▸ Work order
What you give back must match the data character for character.

▸ Information supplied

---+---

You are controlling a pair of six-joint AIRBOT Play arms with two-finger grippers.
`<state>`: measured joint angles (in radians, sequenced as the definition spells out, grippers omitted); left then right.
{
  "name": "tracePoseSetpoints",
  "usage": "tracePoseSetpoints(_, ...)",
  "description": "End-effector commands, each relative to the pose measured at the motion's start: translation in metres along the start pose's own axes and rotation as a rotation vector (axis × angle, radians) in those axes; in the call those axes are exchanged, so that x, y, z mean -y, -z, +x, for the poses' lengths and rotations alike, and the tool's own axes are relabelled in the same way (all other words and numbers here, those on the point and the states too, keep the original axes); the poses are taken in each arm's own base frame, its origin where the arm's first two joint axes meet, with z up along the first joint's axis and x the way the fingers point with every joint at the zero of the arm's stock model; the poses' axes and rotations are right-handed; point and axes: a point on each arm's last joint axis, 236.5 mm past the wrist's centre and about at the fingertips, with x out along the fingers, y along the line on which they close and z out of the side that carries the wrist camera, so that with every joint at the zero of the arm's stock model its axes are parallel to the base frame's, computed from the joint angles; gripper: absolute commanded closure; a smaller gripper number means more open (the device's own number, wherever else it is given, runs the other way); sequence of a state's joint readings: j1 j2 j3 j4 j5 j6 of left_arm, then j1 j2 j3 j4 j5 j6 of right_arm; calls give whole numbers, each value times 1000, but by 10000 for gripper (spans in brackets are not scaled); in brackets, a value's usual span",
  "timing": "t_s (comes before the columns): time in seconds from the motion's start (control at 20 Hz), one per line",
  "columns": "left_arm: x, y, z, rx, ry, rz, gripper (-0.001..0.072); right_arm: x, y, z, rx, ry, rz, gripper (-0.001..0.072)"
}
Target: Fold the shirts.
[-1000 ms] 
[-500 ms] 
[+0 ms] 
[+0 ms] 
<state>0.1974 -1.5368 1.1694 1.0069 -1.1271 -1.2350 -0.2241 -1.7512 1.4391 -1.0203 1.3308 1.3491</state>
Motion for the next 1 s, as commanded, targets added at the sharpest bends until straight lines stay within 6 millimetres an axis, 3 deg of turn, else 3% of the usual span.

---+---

▸ Output
You are controlling a pair of six-joint AIRBOT Play arms with two-finger grippers.
`<state>`: measured joint angles (in radians, sequenced as the definition spells out, grippers omitted); left then right.
{
  "name": "tracePoseSetpoints",
  "usage": "tracePoseSetpoints(_, ...)",
  "description": "End-effector commands, each relative to the pose measured at the motion's start: translation in metres along the start pose's own axes and rotation as a rotation vector (axis × angle, radians) in those axes; in the call those axes are exchanged, so that x, y, z mean -y, -z, +x, for the poses' lengths and rotations alike, and the tool's own axes are relabelled in the same way (all other words and numbers here, those on the point and the states too, keep the original axes); the poses are taken in each arm's own base frame, its origin where the arm's first two joint axes meet, with z up along the first joint's axis and x the way the fingers point with every joint at the zero of the arm's stock model; the poses' axes and rotations are right-handed; point and axes: a point on each arm's last joint axis, 236.5 mm past the wrist's centre and about at the fingertips, with x out along the fingers, y along the line on which they close and z out of the side that carries the wrist camera, so that with every joint at the zero of the arm's stock model its axes are parallel to the base frame's, computed from the joint angles; gripper: absolute commanded closure; a smaller gripper number means more open (the device's own number, wherever else it is given, runs the other way); sequence of a state's joint readings: j1 j2 j3 j4 j5 j6 of left_arm, then j1 j2 j3 j4 j5 j6 of right_arm; calls give whole numbers, each value times 1000, but by 10000 for gripper (spans in brackets are not scaled); in brackets, a value's usual span",
  "timing": "t_s (comes before the columns): time in seconds from the motion's start (control at 20 Hz), one per line",
  "columns": "left_arm: x, y, z, rx, ry, rz, gripper (-0.001..0.072); right_arm: x, y, z, rx, ry, rz, gripper (-0.001..0.072)"
}
Target: Fold the shirts.
[-1000 ms] 
[-500 ms] 
[+0 ms] 
[+0 ms] 
<state>0.1974 -1.5368 1.1694 1.0069 -1.1271 -1.2350 -0.2241 -1.7512 1.4391 -1.0203 1.3308 1.3491</state>
Motion for the next 1 s, as commanded, targets added at the sharpest bends until straight lines stay within 6 millimetres an axis, 3 deg of turn, else 3% of the usual span.

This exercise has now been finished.